__The task__
Leave out the images and repeat every entry below exactly.

___ Data provided

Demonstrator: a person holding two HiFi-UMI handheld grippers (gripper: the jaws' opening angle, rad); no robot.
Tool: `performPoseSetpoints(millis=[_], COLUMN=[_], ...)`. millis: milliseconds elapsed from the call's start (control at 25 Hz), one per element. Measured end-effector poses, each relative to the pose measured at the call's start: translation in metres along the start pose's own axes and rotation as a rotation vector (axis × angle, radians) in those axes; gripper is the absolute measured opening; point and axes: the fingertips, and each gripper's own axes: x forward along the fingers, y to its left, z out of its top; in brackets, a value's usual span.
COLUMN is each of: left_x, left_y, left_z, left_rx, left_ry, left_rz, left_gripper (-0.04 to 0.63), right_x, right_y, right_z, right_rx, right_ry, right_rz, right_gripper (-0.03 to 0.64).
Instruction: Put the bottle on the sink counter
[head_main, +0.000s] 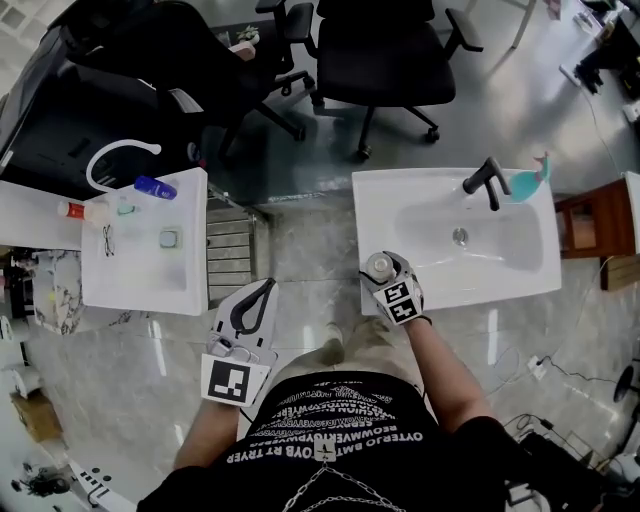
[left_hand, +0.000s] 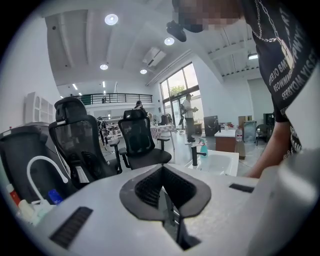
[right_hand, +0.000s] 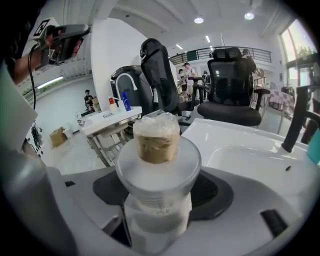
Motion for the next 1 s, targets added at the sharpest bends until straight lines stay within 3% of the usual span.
performPoseSetpoints(millis=[160,720,880,1000], left_x=[-0.003,-0.024,-0.032,-0.04], left_y=[0.002,0.005,0.005,0.007], left_z=[-0.003,0.006,0.012,0.017], left_rx=[-0.012,-0.009,0.007,0.01], left_ry=[0.003,-0.034,-0.068,-0.095], left_rz=[0.01,-0.006,-0.022,-0.033], left_gripper=[0.006,0.006,0.006,0.006], right_x=[0.006,-0.023,-0.062,-0.106], right_y=[0.001,0.012,0.011,0.013], right_z=[0.0,-0.006,-0.013,-0.001], right_rx=[-0.063,-0.035,0.022,0.084], right_ry=[-0.019,0.018,0.015,-0.045], right_rz=[-0.024,-0.008,-0.063,-0.132], right_gripper=[0.334,0.359,0.359,0.357])
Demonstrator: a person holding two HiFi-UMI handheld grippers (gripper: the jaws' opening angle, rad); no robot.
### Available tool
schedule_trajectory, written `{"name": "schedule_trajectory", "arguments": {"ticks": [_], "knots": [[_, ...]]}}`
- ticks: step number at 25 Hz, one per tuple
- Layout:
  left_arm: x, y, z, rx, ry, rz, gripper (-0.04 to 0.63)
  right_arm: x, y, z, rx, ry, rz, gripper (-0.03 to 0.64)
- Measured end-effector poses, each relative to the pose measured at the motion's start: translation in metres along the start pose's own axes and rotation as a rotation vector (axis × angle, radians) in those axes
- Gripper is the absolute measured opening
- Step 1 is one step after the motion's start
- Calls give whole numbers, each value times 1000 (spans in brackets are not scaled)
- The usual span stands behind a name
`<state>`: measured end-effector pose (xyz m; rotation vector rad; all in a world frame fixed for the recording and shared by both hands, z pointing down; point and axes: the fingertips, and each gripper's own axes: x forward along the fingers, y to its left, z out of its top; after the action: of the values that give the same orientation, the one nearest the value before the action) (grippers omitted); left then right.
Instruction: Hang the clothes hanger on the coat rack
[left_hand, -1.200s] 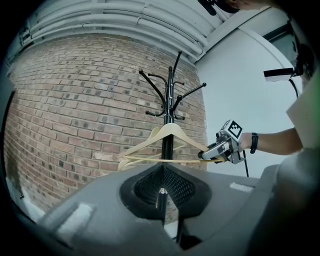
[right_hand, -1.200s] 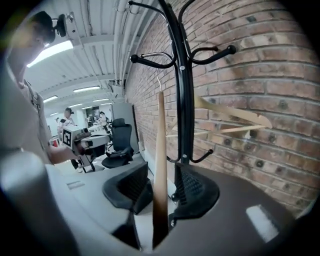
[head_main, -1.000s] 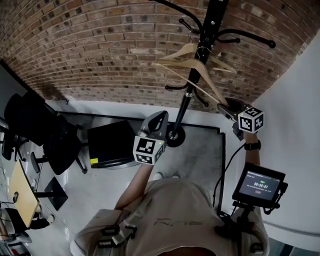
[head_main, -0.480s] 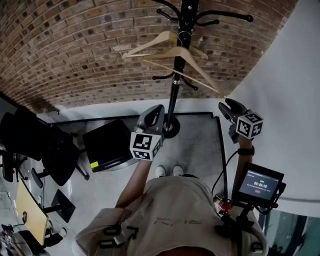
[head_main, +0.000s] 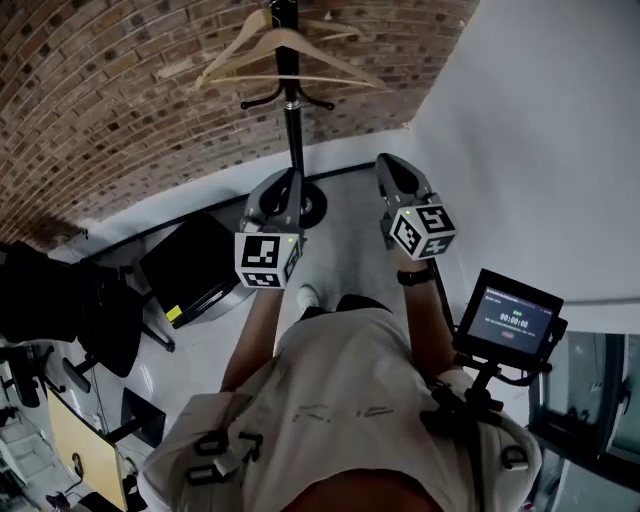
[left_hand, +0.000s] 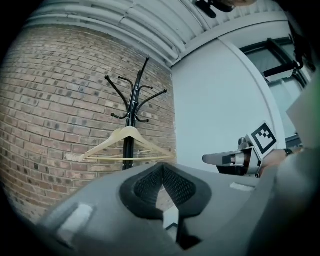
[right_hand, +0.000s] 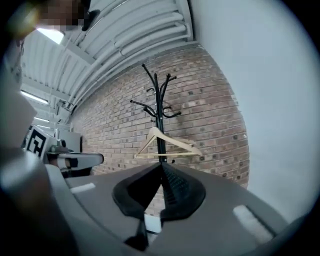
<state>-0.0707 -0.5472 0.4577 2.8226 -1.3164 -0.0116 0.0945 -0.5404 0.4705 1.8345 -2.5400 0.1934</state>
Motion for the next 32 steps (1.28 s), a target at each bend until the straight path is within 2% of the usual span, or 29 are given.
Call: {"name": "schedule_trajectory", "arguments": {"ticks": [2,5,10,13,15,17,19,23,25,28,30,32], "knots": [[2,-9,-1,3,1,6,0,-2,-2,-7,-7,7,-29,-2],[-17,-54,13,22,-10,5,0,-45,1,2,-21,-1,-38,-2],[-47,-127,5,39,1,33,0,-121,9,1,-38,-1,10,-2],[-76,-199,-1,-10,-29,20,0,-187,10,-12,-52,33,55,0],[-120,-262,-2,-58,-41,19,-2,-256,19,-19,-42,67,73,-1],[-164,-317,-7,-83,-20,23,-2,-320,31,-23,-26,94,78,-1],[-194,-349,-14,-97,13,19,-2,-357,46,-26,-19,112,90,-2],[-199,-362,-26,-74,53,47,0,-369,60,-40,-23,117,162,-1],[-190,-360,-27,-67,63,41,0,-366,60,-40,-11,86,161,-2],[-200,-365,-14,-55,46,-15,0,-377,84,-18,4,-9,109,-2],[-209,-364,3,-30,28,-38,0,-379,109,2,-17,-63,120,-2],[-215,-357,20,-7,3,-29,0,-376,123,15,-38,-84,136,-2]]}}
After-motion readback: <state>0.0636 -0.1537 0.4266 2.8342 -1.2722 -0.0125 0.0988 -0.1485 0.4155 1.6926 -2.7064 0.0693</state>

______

__Reply__
Demonstrator: a person holding two HiFi-UMI handheld grippers (gripper: the jaws' opening angle, rad); no robot.
Tool: `performPoseSetpoints(millis=[_], COLUMN=[_], ...)`. millis: milliseconds elapsed from the call's start (control at 25 Hz), one per element. Measured end-effector poses, each relative to the pose measured at the call's start: translation in metres along the start pose's own axes and rotation as a rotation vector (axis × angle, radians) in those axes; gripper is the absolute measured opening; point and axes: the fingertips, and each gripper's own axes: x forward along the fingers, y to its left, z out of its top; in brackets, a value's usual span.
COLUMN is each of: left_x, left_y, left_z, left_rx, left_ry, left_rz, left_gripper (-0.04 to 0.63), right_x, right_y, right_z, right_rx, right_ry, right_rz, right_gripper (-0.03 to 0.64).
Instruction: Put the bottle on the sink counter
[head_main, +0.000s] 
[left_hand, +0.000s] 
[right_hand, +0.000s] 
Motion for the next 1 s, targets added at the sharpest bends until straight lines stay within 3% of the usual span.
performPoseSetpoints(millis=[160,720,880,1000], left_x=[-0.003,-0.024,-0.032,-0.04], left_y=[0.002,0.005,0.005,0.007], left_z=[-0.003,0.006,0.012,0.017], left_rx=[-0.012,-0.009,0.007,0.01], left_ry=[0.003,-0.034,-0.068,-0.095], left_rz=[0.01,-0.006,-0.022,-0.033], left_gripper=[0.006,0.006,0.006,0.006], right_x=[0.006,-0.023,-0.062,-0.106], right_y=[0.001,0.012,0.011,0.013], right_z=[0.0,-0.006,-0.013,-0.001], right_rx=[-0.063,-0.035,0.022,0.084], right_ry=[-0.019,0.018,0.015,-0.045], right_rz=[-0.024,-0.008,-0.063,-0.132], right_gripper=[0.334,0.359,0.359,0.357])
Demonstrator: a person holding two HiFi-UMI handheld grippers (gripper: the jaws' opening angle, rad); no robot.
### Available tool
schedule_trajectory, written `{"name": "schedule_trajectory", "arguments": {"ticks": [_], "knots": [[_, ...]]}}`
- ticks: step number at 25 Hz, one per tuple
- Layout:
  left_arm: x, y, z, rx, ry, rz, gripper (-0.04 to 0.63)
  right_arm: x, y, z, rx, ry, rz, gripper (-0.03 to 0.64)
- Measured end-effector poses, each relative to the pose measured at the motion's start: translation in metres along the start pose's own axes and rotation as a rotation vector (axis × angle, radians) in those axes
- Gripper is the absolute measured opening
- Step 1 is one step after the motion's start
- Calls give whole numbers, each value times 1000 (spans in brackets are not scaled)
- The usual span stands behind a name
`<state>`: measured end-effector pose (xyz m; rotation vector rad; all in a world frame fixed for the recording and shared by both hands, z pointing down; point and axes: the fingertips, and each gripper's own axes: x forward along the fingers, y to its left, z out of its top; after the action: of the values that give the same orientation, the one nearest the value before the action) (grippers omitted); left then right.
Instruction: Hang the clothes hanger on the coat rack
[left_hand, -1.200s] 
[right_hand, -1.200s] 
[head_main, -1.000s] 
[head_main, -0.480s] 
[head_main, +0.000s] 
[left_hand, +0.000s] 
[right_hand, +0.000s] 
<state>-0.0707 -0.5472 0.4577 2.8226 -1.3164 -0.0116 0.0945 -0.5404 0.4705 1.8345 -2.5400 0.1934</state>
Motion for the next 32 steps (1.28 s), a target at each bend until the straight path is within 2% of the usual span, or 29 are given.
Call: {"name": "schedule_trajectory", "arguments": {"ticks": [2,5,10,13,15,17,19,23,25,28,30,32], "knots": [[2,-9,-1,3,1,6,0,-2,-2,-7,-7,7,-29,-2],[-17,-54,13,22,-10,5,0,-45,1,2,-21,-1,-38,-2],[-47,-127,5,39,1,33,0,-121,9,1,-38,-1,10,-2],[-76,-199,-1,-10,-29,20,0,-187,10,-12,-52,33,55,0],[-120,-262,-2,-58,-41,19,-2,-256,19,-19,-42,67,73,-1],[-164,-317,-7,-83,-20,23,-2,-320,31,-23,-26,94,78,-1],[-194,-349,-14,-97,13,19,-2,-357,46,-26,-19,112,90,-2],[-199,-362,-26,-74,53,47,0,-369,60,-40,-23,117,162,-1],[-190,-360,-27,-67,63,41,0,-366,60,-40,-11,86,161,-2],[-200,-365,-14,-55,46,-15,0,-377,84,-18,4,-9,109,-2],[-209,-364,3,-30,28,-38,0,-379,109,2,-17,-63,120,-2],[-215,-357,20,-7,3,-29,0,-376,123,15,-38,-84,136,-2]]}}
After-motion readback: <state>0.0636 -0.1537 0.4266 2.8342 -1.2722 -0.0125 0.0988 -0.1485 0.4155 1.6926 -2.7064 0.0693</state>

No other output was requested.